歌手たちは全体的にまとまりがあったものの、特に抜きんでてきらりと輝く星がいたという印象はなかった。タイトルロールの高橋絵理さんは健闘していたものの、直近でMETライブビューイングでグリゴリアンの蝶々夫人を聴いてしまっていたため、当分それを超える蝶々さんには出逢えないだろうと思っていたし、グリゴリアンのように役に憑依する演技力や声量、テクニックを求めるのはナンセンスである。

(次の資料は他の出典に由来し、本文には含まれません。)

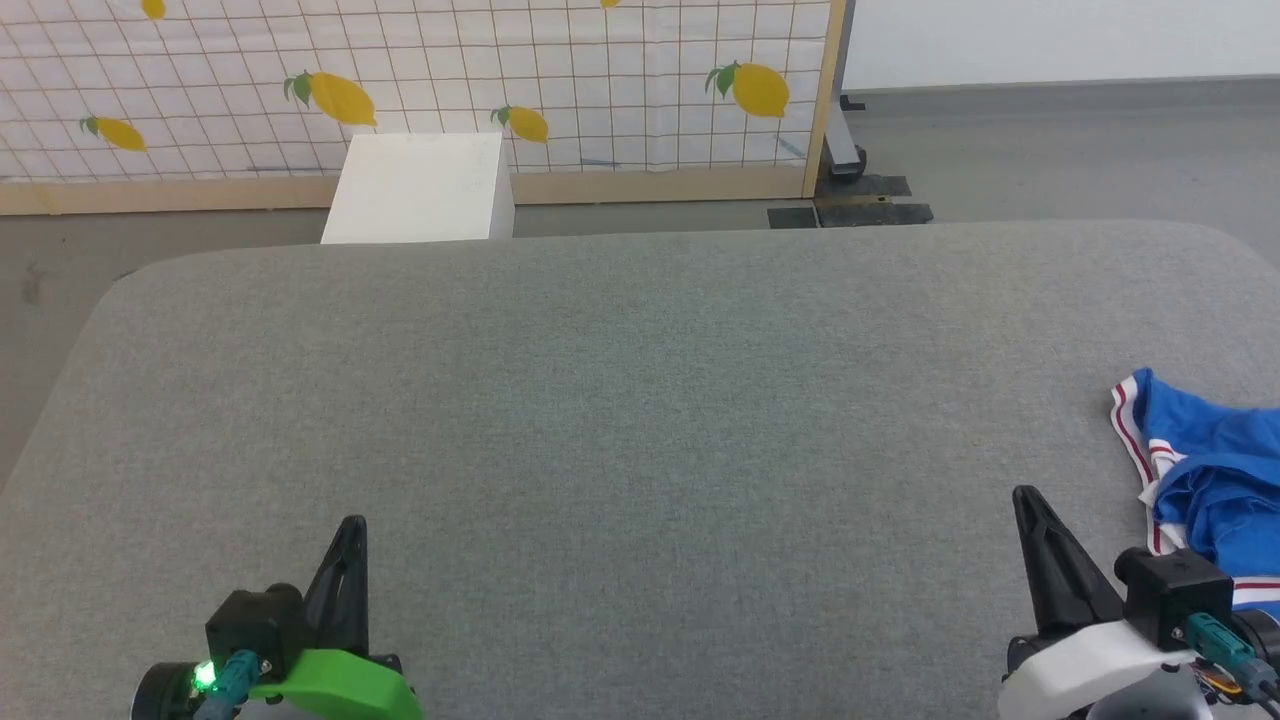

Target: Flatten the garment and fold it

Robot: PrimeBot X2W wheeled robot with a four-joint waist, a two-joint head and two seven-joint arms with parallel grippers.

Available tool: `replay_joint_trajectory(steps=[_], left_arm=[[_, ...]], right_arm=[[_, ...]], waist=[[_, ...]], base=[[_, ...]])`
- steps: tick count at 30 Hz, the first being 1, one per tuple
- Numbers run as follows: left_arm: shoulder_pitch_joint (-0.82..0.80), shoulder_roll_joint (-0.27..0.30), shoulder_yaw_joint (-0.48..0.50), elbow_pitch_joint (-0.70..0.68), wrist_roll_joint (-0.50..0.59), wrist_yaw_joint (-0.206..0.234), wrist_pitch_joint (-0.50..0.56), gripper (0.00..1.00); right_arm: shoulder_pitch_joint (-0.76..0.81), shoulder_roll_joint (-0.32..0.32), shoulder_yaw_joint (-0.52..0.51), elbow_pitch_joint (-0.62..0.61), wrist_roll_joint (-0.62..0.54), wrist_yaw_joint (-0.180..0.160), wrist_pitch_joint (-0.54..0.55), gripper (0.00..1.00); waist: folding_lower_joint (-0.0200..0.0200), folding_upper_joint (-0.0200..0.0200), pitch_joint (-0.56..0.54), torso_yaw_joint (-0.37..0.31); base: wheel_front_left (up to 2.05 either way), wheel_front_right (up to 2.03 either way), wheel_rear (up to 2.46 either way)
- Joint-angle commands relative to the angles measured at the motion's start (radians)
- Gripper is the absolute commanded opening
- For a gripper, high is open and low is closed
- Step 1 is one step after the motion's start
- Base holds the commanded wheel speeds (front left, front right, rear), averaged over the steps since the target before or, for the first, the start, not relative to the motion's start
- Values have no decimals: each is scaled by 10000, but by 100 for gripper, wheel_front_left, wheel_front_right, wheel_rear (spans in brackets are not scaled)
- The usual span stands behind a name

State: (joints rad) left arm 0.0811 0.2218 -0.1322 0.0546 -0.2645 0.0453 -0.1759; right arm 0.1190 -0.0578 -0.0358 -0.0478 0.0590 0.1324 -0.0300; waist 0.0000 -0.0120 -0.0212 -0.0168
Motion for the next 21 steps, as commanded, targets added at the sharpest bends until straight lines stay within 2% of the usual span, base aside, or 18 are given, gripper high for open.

全体を通してもっとも印象的だったのは、高橋さんが他のキャストとの調和が取れていた点である。「彗星」のような蝶々さんの方が派手に聴こえるし観ていても面白いが、それはそれで周りの登場人物を時に圧倒し押しのけてしまいバランスが悪くなることもある。高橋さんの場合、特に第2幕後半以降に調子が上がってきたように感じた。シャープレスとの手紙のやりとりから、正座してまっすぐ前を見つめながら第3幕へ、止まることなく最後の子どもとの別れまで、やり切った演じきった充足感を覚える蝶々さんだった。シャープレス、ピンカートン、スズキも全体的に控えめなパフォーマンスで、派手さはなかったものの、それぞれが物語の一部としてしっかり機能していたように思う。それゆえ、全体的に調和が取れた演奏だったように感じた。
 
指揮はダン・エッティンガー。東京フィルとの演奏は情熱的でアグレッシブなものであり、第3幕後半にはまるで火花を散らすような演奏に心躍る瞬間もあった。しかし、歌手たちの声がオーケストラに埋もれてしまう場面が少なくなかったように感じた。オーケストラが少し張り切りすぎた印象もある。

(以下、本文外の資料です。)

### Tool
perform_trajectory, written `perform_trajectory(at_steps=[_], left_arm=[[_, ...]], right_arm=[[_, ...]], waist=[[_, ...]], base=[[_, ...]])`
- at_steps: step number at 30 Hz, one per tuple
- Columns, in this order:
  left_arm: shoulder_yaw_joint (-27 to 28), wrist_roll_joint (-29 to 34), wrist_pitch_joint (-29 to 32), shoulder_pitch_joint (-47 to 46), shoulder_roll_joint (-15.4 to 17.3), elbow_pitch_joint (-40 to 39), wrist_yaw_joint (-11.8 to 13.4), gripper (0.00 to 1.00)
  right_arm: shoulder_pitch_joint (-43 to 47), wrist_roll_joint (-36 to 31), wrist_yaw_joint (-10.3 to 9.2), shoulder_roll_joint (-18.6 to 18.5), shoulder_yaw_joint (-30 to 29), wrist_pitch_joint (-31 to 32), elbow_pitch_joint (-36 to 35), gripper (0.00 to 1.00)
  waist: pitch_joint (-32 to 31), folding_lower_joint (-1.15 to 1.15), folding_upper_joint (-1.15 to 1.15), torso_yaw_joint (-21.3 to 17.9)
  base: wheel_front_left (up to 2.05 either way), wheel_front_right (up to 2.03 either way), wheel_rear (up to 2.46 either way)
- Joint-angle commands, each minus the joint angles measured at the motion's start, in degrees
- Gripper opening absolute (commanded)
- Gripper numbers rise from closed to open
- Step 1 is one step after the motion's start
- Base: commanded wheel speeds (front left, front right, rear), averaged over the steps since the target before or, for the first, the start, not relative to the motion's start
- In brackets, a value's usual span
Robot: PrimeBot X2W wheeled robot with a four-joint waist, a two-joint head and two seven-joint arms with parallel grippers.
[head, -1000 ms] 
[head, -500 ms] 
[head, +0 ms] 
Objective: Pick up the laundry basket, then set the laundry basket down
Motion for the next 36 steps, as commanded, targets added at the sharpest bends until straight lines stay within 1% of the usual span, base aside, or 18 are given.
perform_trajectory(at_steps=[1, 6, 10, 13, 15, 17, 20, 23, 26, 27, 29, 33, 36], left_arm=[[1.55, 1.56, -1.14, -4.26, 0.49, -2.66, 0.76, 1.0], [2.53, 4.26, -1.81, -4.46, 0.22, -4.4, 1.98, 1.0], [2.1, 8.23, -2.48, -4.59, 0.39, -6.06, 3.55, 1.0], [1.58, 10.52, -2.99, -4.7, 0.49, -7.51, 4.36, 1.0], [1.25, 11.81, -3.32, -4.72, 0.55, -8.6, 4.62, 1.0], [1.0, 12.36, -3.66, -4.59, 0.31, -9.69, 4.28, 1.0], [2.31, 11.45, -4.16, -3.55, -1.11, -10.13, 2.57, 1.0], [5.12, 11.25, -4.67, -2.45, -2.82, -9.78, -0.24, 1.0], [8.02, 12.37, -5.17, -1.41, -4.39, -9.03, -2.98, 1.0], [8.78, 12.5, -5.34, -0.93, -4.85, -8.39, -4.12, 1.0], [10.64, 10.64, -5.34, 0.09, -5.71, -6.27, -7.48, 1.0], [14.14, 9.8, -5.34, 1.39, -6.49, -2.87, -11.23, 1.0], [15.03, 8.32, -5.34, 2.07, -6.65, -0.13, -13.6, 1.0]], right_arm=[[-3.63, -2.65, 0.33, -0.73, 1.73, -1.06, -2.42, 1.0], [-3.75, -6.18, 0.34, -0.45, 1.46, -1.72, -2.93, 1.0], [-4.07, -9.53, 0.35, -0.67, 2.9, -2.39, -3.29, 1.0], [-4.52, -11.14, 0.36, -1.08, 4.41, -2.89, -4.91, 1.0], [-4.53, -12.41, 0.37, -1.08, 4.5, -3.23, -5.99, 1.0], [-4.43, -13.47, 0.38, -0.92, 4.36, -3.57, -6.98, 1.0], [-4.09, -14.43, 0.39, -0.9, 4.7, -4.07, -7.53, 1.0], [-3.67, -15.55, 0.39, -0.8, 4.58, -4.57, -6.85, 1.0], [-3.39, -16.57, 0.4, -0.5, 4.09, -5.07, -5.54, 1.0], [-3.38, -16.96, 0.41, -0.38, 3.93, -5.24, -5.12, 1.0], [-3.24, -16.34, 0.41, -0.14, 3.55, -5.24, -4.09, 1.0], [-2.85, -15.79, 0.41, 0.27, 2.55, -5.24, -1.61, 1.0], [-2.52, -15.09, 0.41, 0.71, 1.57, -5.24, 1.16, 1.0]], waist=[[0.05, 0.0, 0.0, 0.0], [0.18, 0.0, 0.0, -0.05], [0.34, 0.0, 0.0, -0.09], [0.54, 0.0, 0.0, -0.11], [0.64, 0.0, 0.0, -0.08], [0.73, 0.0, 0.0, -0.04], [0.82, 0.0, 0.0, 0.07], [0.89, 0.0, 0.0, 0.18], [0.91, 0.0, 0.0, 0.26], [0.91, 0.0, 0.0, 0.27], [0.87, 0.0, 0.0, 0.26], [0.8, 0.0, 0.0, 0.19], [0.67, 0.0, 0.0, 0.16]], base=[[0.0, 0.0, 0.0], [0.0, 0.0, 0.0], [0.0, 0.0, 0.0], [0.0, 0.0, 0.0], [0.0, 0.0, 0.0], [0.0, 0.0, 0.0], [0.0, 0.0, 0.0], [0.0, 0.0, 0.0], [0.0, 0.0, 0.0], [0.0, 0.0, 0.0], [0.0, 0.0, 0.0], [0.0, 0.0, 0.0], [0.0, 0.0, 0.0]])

今回の東京二期会の「蝶々夫人」公演は、様々な意味で印象深いものだった。演出、歌手たちのパフォーマンス、そしてオーケストラのバランスについて、改めて考えさせられる機会となった。シンプルなストーリー(物語)に潜む複雑さとでも言えば良いのだろうか… オペラの奥深さを再認識しつつ、次の《蝶々夫人》を楽しみにしたい。